JP2009029991A - Rubber composition for tire tread - Google Patents

Abstract

<P>PROBLEM TO BE SOLVED: To provide a rubber composition for a tire tread that reduces rolling resistance while maintaining wet performance. <P>SOLUTION: The rubber composition for a tire tread is formed by mixing a diene-based rubber containing a styrene-butadiene rubber with silica, a silane coupling agent and a peptone being a low-molecular-weight protein. Preferably the amount of the peptone mixed is 1-20 pts.wt. based on 100 pts.wt. of the diene-based rubber. <P>COPYRIGHT: (C)2009,JPO&INPIT

Description

  The present invention relates to a rubber composition used for a tread of a pneumatic tire.

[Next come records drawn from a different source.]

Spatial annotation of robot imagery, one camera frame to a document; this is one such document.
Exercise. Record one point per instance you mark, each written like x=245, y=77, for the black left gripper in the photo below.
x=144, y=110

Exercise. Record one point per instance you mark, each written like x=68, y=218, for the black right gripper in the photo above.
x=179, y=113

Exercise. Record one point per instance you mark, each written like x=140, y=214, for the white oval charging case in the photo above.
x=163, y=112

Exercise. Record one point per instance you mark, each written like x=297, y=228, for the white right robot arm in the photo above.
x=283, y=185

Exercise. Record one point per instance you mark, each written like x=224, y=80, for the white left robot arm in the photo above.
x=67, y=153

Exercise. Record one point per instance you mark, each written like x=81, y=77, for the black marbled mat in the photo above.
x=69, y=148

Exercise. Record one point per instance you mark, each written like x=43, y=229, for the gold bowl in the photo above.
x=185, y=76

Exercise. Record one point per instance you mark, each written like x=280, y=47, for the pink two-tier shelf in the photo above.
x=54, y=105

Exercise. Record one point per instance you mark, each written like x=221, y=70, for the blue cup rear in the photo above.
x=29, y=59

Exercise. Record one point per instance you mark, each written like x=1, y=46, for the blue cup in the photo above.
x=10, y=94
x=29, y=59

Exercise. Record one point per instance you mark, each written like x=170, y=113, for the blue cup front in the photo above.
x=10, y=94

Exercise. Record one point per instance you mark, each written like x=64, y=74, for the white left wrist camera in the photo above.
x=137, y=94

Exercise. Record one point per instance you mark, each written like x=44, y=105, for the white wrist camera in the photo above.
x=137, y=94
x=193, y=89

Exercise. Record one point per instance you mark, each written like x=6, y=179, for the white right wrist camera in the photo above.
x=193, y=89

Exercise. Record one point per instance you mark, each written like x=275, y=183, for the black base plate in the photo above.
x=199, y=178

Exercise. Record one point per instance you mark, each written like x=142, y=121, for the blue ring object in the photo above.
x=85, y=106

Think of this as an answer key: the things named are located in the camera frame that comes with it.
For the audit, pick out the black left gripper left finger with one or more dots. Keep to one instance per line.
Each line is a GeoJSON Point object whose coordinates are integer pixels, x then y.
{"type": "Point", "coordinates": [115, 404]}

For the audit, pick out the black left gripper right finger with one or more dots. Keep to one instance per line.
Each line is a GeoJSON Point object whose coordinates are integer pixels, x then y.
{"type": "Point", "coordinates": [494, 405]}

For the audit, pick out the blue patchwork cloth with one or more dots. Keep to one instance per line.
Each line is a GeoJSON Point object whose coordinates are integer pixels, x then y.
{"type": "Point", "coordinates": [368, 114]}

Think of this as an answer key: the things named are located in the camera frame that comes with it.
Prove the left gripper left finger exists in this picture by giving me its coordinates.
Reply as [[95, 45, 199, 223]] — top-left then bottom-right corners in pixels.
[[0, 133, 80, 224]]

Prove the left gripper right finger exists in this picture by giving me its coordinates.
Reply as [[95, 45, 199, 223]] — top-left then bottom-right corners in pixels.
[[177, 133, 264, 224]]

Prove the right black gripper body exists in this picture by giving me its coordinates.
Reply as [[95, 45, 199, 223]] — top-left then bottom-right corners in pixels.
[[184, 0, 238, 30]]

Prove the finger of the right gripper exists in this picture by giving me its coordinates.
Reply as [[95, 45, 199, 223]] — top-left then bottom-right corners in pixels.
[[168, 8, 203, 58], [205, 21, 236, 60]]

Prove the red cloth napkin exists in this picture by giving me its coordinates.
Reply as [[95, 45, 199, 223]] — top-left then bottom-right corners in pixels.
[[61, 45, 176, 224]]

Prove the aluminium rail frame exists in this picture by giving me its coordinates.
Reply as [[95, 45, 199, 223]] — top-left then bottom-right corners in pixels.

  In the recent development of pneumatic tires, silica that can improve the balance between wet performance, which is grip performance on wet roads, and low rolling resistance that contributes to low fuel consumption, is blended as a filler, that is, a filler. Often to do.

  Since such silica is generally inferior in dispersibility with respect to a diene rubber, a silane coupling agent is widely used in order to improve the affinity between the silica and the diene rubber (see Patent Document 1 below). However, the improvement is insufficient only by using silica and a silane coupling agent in combination.

On the other hand, in the rubber composition for tires, in order to improve wear resistance, it has been proposed to blend starch and cellulose with diene rubber (see Patent Document 2 below).
JP-A-11-269305 JP 2005-133025 A

  As described above, it has been proposed to improve the properties of the rubber composition for tires by compounding sugars such as starch and cellulose, but starch and cellulose are insufficient in improving the above properties in silica formulation. It is.

  In view of the above, an object of the present invention is to provide a rubber composition for a tire tread that can reduce rolling resistance while maintaining wet performance.

  The present inventor has intensively studied in view of the above problems, and has found that the characteristics of silica blending can be improved by adding peptone, which is a low molecular weight protein, and has completed the present invention.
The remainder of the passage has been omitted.